From the entries below, retype only the lines from the one with "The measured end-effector" through the one with "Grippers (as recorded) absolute", exactly as written.

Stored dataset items
◆ ◆ ◆
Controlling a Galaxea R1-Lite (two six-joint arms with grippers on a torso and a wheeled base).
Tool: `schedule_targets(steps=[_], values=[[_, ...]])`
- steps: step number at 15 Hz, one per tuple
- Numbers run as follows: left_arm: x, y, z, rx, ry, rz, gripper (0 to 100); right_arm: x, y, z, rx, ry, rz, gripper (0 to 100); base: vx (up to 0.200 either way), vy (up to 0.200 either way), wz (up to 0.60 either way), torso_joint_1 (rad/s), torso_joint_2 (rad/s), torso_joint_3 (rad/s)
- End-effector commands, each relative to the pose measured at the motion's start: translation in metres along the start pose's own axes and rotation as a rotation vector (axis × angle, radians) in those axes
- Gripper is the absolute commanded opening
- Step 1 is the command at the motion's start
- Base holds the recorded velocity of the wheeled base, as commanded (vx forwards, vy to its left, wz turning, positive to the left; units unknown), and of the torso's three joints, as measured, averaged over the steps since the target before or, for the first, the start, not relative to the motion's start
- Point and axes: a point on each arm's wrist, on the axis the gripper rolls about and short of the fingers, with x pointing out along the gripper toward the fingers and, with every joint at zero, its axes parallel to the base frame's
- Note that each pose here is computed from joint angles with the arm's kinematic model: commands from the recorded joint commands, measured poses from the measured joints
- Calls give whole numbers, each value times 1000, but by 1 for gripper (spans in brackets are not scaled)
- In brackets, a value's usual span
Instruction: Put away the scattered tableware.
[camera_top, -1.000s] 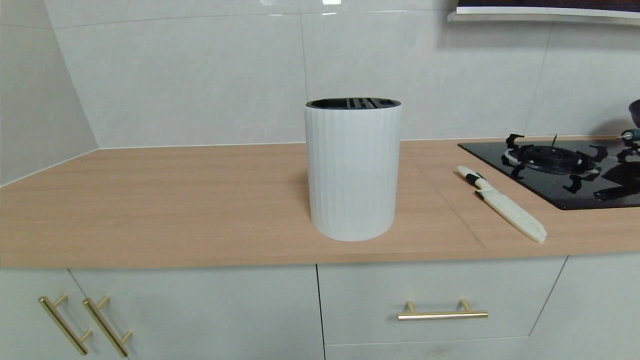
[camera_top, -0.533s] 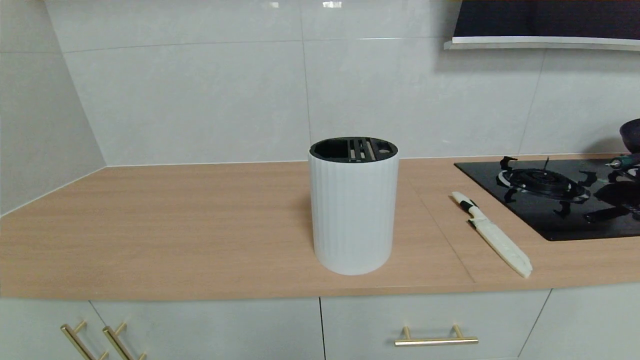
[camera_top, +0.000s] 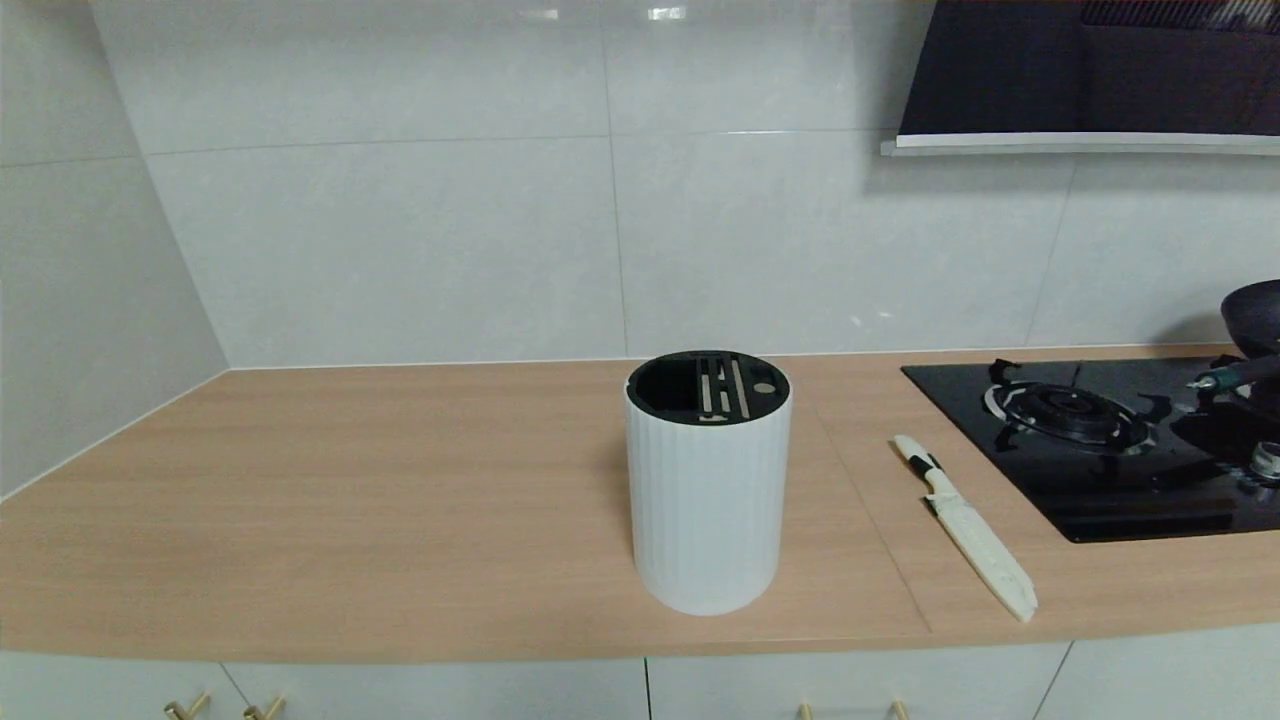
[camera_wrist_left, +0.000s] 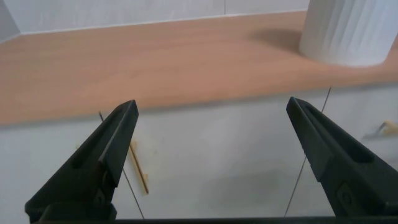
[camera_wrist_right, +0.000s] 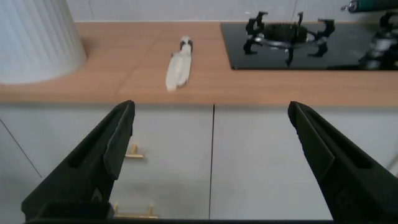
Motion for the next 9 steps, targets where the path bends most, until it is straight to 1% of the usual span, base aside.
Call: schedule_targets(steps=[1, 9], values=[[0, 0, 0, 0, 0, 0, 100, 0, 0, 0, 0, 1, 1, 100, 0, 0, 0, 246, -530, -290], [0, 0, 0, 0, 0, 0, 100, 0, 0, 0, 0, 1, 1, 100, 0, 0, 0, 262, -561, -303]])
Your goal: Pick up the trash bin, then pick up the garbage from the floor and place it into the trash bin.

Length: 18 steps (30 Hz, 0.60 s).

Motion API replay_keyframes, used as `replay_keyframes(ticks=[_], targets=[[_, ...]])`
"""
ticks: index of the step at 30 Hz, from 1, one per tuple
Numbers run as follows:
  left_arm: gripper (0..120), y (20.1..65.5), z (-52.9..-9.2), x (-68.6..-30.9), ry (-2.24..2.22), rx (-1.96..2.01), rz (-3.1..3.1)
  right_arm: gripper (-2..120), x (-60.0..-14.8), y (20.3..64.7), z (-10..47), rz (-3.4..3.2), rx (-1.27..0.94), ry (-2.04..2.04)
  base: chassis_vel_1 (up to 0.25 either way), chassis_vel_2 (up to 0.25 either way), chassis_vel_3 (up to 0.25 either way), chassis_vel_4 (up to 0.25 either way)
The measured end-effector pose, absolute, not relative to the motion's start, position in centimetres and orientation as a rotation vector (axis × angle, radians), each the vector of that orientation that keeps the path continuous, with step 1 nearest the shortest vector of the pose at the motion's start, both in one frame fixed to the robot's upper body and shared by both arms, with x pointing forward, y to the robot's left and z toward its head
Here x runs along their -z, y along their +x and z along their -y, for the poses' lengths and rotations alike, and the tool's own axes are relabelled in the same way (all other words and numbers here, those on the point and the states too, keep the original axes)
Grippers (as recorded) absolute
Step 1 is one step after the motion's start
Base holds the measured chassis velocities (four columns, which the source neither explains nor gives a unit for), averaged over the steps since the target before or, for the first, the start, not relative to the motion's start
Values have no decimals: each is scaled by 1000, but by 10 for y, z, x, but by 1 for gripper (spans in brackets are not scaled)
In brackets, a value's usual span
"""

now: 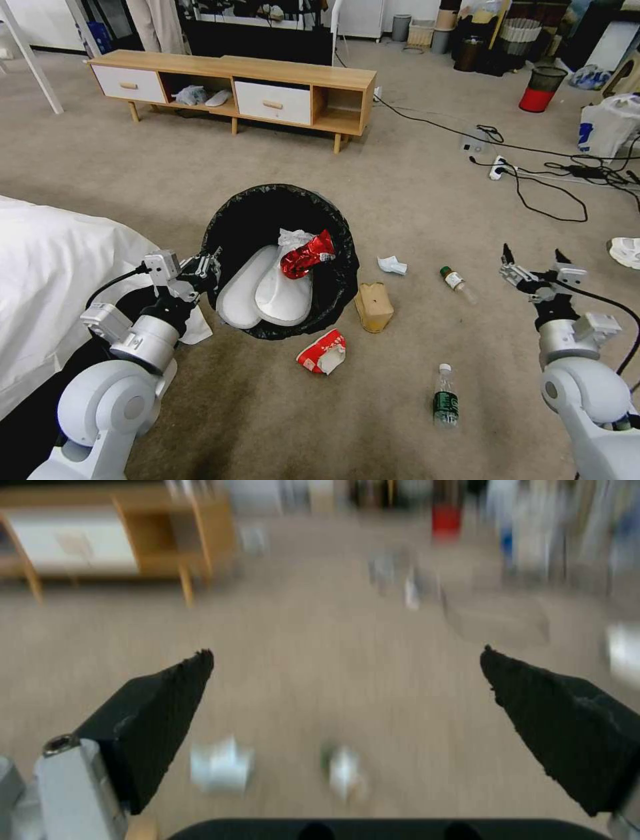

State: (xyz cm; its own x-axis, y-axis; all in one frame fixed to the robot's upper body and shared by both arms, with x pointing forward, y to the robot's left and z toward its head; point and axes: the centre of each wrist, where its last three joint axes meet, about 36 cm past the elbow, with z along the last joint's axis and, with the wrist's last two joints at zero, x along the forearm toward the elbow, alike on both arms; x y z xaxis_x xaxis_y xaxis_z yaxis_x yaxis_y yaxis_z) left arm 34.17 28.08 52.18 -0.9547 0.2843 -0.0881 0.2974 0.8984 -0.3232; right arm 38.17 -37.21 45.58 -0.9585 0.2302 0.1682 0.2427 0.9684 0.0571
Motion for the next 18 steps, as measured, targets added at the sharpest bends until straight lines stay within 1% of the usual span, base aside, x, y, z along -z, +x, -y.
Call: replay_keyframes(ticks=[3,6,8,12,15,18], targets=[[3,342,-281,-522,463,526,-3022,100,-454,382,365,2792,138,-360,0,0,0,0],[3,342,-281,-521,462,529,-3021,100,-444,380,358,2672,114,-346,0,0,0,0],[3,342,-282,-521,458,527,-3021,100,-428,378,352,2587,92,-332,0,0,0,0],[3,343,-284,-520,456,529,-3020,100,-412,374,348,2533,82,-316,0,0,0,0],[3,344,-284,-518,454,534,-3022,100,-384,368,343,2488,83,-289,0,0,0,0],[3,344,-284,-516,454,537,-3024,100,-378,366,341,2476,83,-279,0,0,0,0]])
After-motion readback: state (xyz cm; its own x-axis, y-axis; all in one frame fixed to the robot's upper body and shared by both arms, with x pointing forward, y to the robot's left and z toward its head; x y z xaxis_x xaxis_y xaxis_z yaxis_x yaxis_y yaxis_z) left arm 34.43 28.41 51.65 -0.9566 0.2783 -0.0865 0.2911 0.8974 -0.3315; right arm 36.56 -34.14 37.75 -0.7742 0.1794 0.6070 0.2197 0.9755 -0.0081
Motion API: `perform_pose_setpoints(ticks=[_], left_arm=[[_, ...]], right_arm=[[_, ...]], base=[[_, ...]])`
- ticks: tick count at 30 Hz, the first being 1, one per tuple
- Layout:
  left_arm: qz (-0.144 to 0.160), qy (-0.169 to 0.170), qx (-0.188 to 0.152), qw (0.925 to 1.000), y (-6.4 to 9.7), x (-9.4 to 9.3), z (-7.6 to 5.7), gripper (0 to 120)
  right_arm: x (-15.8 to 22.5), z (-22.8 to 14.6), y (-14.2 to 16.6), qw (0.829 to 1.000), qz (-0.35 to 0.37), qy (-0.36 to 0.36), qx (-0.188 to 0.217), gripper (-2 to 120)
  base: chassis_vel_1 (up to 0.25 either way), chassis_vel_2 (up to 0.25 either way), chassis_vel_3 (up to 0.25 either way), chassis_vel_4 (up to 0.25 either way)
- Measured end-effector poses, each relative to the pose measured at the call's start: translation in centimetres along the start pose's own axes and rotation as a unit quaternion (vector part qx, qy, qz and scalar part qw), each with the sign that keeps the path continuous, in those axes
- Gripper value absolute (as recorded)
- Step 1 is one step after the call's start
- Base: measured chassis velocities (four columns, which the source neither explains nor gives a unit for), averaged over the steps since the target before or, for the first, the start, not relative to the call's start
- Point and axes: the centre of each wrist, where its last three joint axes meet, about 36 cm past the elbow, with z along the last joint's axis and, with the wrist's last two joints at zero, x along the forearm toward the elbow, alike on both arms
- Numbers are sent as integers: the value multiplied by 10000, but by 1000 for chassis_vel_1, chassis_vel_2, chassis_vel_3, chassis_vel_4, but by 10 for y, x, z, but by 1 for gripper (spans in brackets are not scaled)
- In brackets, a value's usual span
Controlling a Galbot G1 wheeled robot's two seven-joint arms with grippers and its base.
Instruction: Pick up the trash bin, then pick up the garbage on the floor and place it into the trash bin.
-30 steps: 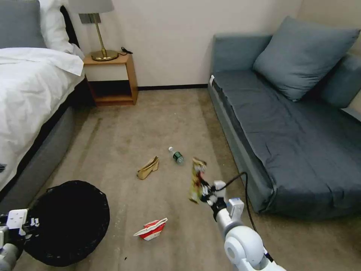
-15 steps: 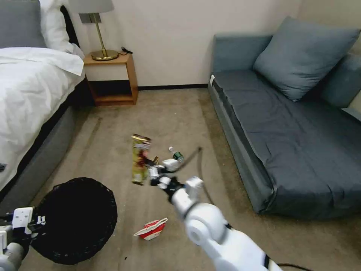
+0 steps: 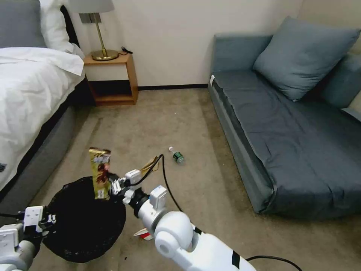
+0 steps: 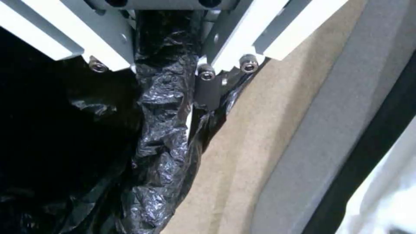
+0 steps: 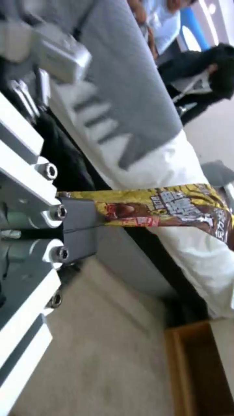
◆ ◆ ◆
ANSWER FOR THE TASK:
The measured end-effector pose, absolute, not relative to the motion's start, position in centimetres and orientation as a rotation vector (axis × angle, radians), each the vector of that orientation that keeps the path continuous, with step 1 nearest the shortest vector of the pose at the motion's start, both in one frame fixed to the robot's upper body and shared by both arms, with x pointing forward, y to the robot's left and z toward its head
Here x runs along their -z, y along their +x and z along their -y, for the poses' lengths and rotations alike, and the tool's own axes are relabelled in the same way (all other words and numbers here, those on the point and the states too, keep the original axes)
Grippers (as recorded) absolute

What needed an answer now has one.